• Data below
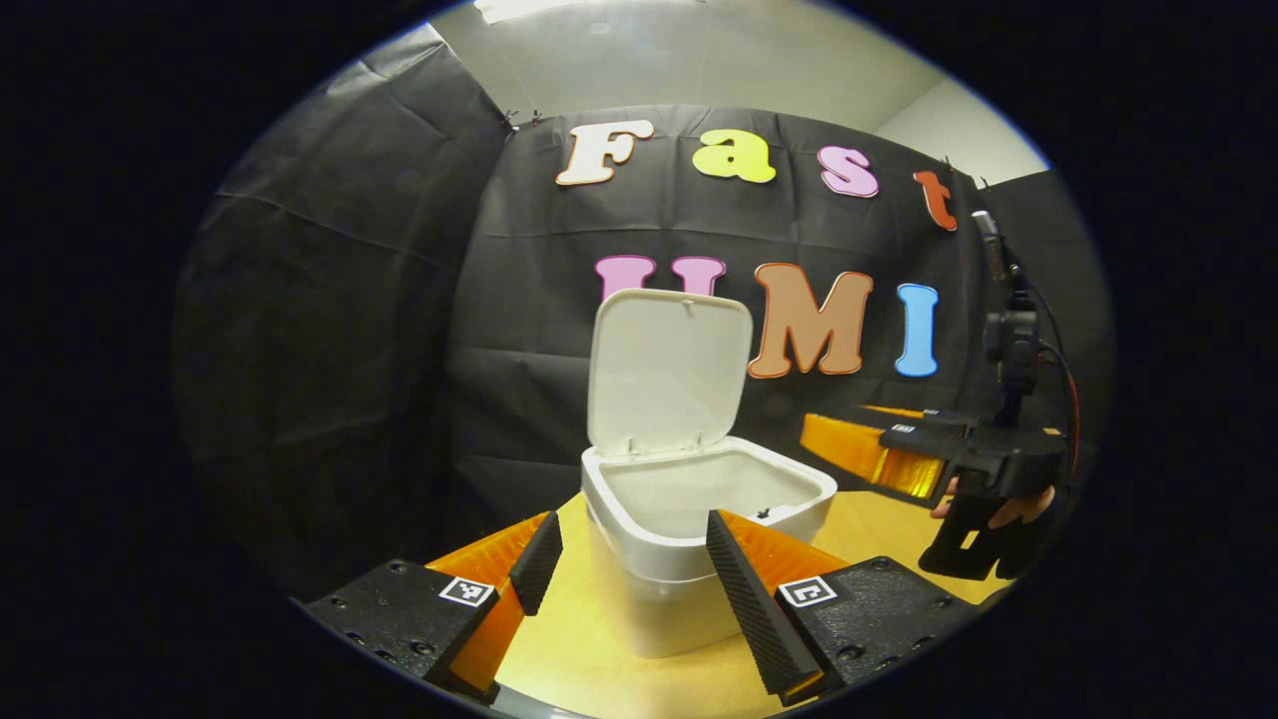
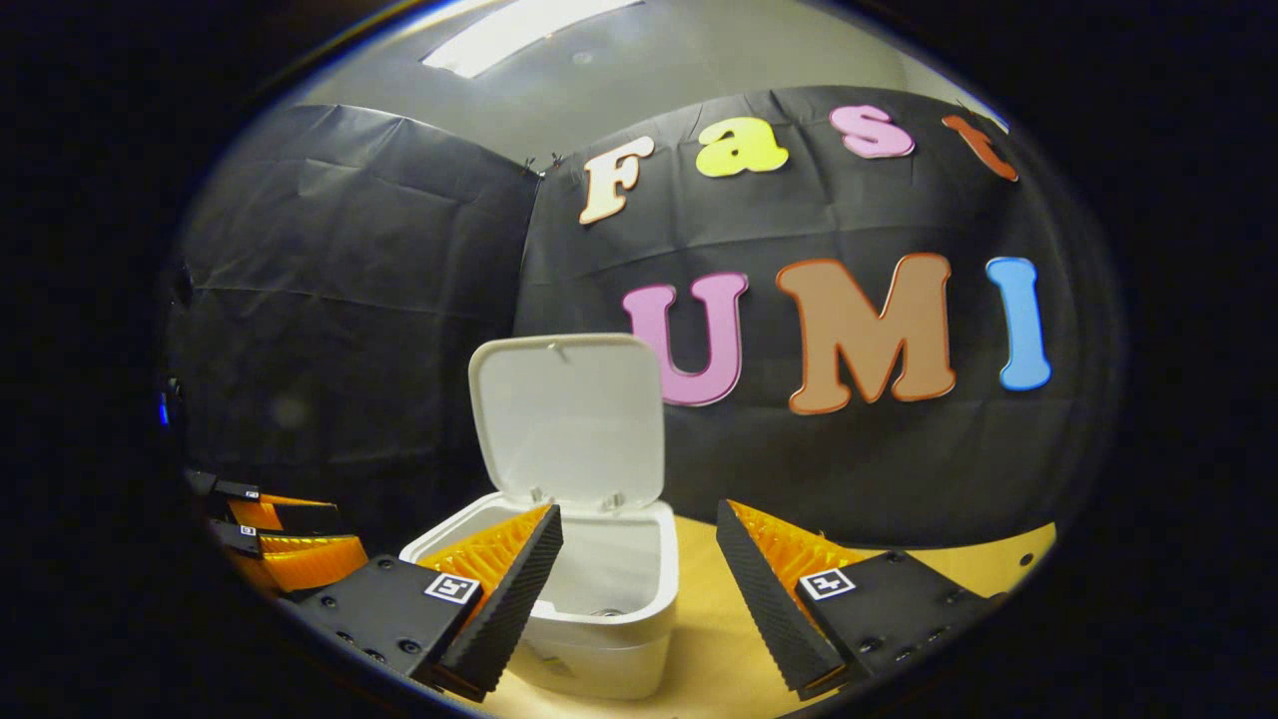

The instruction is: Press the lid of the desktop garbage bin to open it, pick up the crumpled paper on the desktop and throw it into the bin, then pick up the pop can on the desktop and drop it into the bin, and finally close the garbage bin lid.

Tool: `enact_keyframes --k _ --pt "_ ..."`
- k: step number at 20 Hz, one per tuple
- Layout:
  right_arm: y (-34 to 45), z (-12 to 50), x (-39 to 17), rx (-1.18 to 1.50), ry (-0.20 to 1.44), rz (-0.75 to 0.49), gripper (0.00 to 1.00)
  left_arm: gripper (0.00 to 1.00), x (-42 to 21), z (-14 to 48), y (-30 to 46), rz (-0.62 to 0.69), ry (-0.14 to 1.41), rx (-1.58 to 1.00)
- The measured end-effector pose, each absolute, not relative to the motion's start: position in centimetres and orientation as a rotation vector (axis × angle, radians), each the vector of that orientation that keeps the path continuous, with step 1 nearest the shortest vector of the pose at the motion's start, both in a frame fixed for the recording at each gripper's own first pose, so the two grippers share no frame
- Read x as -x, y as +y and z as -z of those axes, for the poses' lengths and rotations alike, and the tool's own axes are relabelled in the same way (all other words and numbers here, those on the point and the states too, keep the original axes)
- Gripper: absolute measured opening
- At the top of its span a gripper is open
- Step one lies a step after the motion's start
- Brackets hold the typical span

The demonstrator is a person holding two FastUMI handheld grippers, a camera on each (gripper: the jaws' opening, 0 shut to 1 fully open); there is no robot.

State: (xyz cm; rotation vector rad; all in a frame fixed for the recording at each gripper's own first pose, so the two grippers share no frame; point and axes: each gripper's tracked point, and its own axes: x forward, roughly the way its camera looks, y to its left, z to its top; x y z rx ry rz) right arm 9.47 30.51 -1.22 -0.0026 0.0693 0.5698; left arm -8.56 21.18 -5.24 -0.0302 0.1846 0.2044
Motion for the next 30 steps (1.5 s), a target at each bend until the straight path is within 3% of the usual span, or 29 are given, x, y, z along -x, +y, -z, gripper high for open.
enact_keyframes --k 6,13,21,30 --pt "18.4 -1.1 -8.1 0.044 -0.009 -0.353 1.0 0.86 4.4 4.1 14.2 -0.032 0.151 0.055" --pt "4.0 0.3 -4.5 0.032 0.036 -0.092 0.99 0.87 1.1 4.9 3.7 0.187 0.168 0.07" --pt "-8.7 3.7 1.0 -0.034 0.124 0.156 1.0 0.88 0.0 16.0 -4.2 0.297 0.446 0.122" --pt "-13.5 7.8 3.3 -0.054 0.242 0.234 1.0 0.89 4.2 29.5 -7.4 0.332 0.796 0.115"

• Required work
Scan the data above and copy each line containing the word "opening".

• Output of the task
- Gripper: absolute measured opening
The demonstrator is a person holding two FastUMI handheld grippers, a camera on each (gripper: the jaws' opening, 0 shut to 1 fully open); there is no robot.

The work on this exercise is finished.